# Work task
Copy every line below exactly.

# Data for processing
+ + + +

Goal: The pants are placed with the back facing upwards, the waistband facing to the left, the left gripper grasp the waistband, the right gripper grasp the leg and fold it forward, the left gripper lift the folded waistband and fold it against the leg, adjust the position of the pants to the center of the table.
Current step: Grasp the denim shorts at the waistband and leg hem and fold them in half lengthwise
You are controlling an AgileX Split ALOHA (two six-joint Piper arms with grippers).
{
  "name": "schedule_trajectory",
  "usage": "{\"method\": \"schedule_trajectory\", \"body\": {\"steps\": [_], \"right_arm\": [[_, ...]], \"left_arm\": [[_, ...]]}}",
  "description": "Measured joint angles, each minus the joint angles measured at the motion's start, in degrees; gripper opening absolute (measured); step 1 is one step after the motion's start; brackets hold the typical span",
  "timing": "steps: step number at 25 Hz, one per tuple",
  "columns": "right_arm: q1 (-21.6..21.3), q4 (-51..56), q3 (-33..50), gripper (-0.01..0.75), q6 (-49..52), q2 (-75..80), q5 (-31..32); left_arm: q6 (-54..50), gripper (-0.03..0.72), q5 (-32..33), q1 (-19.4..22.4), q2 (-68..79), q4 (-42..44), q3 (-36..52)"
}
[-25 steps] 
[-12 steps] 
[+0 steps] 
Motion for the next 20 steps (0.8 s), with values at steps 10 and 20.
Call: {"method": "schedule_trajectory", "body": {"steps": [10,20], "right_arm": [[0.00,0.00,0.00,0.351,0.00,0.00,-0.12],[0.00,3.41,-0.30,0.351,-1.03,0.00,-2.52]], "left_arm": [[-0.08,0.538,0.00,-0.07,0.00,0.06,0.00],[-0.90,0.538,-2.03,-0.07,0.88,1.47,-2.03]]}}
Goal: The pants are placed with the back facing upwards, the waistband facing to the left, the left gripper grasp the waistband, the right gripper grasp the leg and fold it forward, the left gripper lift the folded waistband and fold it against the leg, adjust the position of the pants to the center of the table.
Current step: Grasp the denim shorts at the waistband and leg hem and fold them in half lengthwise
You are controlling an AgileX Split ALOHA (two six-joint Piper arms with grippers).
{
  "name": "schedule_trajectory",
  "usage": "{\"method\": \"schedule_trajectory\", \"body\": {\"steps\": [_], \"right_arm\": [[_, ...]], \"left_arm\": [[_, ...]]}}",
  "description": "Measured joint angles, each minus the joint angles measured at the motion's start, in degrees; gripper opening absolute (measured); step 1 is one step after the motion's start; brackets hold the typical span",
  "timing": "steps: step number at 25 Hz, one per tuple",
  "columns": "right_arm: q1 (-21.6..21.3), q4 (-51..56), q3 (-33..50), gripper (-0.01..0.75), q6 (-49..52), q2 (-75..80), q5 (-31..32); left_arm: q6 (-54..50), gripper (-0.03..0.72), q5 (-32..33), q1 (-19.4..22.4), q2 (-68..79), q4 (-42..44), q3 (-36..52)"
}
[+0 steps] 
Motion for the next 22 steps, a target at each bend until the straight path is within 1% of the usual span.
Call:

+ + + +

# The completed task
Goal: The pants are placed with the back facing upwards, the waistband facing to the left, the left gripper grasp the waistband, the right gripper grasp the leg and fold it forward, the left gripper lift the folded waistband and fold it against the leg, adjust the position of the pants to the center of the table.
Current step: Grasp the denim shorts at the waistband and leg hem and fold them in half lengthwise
You are controlling an AgileX Split ALOHA (two six-joint Piper arms with grippers).
{
  "name": "schedule_trajectory",
  "usage": "{\"method\": \"schedule_trajectory\", \"body\": {\"steps\": [_], \"right_arm\": [[_, ...]], \"left_arm\": [[_, ...]]}}",
  "description": "Measured joint angles, each minus the joint angles measured at the motion's start, in degrees; gripper opening absolute (measured); step 1 is one step after the motion's start; brackets hold the typical span",
  "timing": "steps: step number at 25 Hz, one per tuple",
  "columns": "right_arm: q1 (-21.6..21.3), q4 (-51..56), q3 (-33..50), gripper (-0.01..0.75), q6 (-49..52), q2 (-75..80), q5 (-31..32); left_arm: q6 (-54..50), gripper (-0.03..0.72), q5 (-32..33), q1 (-19.4..22.4), q2 (-68..79), q4 (-42..44), q3 (-36..52)"
}
[-25 steps] 
[-12 steps] 
[+0 steps] 
Motion for the next 20 steps (0.8 s), with values at steps 10 and 20.
Call: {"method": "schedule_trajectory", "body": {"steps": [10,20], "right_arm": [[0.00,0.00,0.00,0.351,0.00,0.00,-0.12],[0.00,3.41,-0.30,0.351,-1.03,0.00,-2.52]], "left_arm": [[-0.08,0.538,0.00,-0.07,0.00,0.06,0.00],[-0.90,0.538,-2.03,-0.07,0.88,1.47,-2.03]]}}
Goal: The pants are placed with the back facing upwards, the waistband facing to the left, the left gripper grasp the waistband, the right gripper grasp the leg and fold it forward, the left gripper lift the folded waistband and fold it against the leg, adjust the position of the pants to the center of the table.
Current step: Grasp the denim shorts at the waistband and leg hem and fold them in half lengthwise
You are controlling an AgileX Split ALOHA (two six-joint Piper arms with grippers).
{
  "name": "schedule_trajectory",
  "usage": "{\"method\": \"schedule_trajectory\", \"body\": {\"steps\": [_], \"right_arm\": [[_, ...]], \"left_arm\": [[_, ...]]}}",
  "description": "Measured joint angles, each minus the joint angles measured at the motion's start, in degrees; gripper opening absolute (measured); step 1 is one step after the motion's start; brackets hold the typical span",
  "timing": "steps: step number at 25 Hz, one per tuple",
  "columns": "right_arm: q1 (-21.6..21.3), q4 (-51..56), q3 (-33..50), gripper (-0.01..0.75), q6 (-49..52), q2 (-75..80), q5 (-31..32); left_arm: q6 (-54..50), gripper (-0.03..0.72), q5 (-32..33), q1 (-19.4..22.4), q2 (-68..79), q4 (-42..44), q3 (-36..52)"
}
[+0 steps] 
Motion for the next 22 steps, a target at each bend until the straight path is within 1% of the usual span.
Call:

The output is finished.